= REQUIREMENT =
For every line in the listing below that contains the word "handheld", add one to the tally. State the final number and nothing else.
--- DATA LISTING Enclosed Below ---
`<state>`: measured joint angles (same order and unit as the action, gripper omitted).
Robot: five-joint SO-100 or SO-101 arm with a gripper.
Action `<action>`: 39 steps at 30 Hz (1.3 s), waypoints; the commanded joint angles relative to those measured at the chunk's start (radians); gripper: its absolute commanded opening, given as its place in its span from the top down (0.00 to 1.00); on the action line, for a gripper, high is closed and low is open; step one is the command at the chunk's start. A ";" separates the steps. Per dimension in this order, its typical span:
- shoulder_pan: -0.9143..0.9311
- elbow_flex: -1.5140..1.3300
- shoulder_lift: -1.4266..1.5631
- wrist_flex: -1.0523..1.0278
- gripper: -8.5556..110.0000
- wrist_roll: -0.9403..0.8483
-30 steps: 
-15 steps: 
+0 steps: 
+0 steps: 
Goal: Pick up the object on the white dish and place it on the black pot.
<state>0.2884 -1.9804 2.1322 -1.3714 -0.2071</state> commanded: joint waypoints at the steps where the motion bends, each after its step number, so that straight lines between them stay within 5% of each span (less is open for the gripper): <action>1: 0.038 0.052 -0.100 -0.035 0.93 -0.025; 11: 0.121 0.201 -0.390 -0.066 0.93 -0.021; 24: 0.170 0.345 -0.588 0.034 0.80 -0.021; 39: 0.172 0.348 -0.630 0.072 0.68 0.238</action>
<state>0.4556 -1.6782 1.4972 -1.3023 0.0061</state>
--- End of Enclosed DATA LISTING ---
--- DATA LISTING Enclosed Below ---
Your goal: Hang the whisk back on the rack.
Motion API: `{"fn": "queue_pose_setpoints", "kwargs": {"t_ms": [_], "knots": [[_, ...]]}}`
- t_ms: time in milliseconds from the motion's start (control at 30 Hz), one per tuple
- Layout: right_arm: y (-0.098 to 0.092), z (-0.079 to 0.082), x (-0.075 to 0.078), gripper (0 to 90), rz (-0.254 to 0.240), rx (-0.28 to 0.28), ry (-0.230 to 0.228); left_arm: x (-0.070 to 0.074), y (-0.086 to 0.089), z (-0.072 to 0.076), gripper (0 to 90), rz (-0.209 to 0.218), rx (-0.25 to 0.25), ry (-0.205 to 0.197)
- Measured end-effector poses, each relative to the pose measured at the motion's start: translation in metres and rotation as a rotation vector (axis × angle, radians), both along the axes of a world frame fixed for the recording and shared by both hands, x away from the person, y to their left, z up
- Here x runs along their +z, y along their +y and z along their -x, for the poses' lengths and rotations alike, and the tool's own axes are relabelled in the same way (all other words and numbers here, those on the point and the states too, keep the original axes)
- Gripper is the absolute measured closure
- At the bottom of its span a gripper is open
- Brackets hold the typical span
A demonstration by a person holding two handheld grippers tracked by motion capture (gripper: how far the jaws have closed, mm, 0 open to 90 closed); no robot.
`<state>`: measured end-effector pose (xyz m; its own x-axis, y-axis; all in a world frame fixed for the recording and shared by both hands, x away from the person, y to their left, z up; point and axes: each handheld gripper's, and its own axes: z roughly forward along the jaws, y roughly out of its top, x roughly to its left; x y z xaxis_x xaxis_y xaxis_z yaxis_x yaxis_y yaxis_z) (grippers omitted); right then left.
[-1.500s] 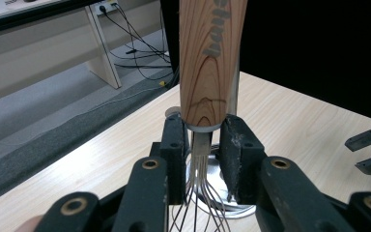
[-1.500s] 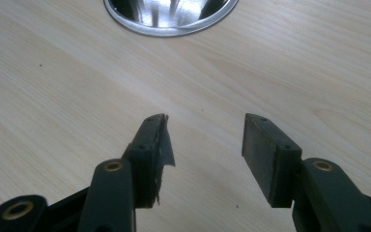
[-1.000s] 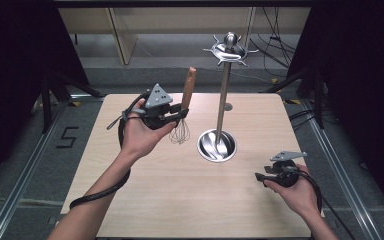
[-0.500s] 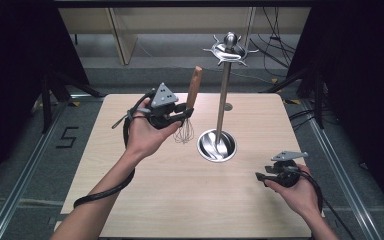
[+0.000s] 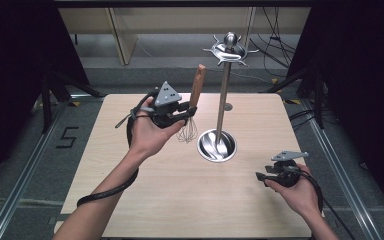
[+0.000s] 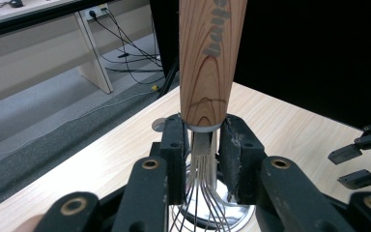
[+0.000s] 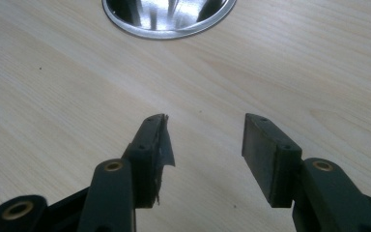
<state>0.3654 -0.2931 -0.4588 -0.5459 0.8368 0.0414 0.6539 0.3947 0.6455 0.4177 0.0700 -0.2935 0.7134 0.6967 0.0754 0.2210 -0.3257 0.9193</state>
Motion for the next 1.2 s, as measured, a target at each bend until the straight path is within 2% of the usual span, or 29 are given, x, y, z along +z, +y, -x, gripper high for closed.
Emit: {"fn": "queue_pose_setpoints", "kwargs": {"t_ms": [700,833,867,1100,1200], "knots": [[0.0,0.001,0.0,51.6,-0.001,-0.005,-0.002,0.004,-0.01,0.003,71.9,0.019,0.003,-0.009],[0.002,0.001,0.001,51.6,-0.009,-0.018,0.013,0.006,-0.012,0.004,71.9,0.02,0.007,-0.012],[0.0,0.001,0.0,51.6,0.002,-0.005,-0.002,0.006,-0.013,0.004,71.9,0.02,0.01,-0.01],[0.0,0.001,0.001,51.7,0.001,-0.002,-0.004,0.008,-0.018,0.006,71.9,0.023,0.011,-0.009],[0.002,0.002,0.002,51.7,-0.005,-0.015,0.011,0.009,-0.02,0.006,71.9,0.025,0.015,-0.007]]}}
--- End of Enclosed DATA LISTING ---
= RESULT FOR THIS EXERCISE =
2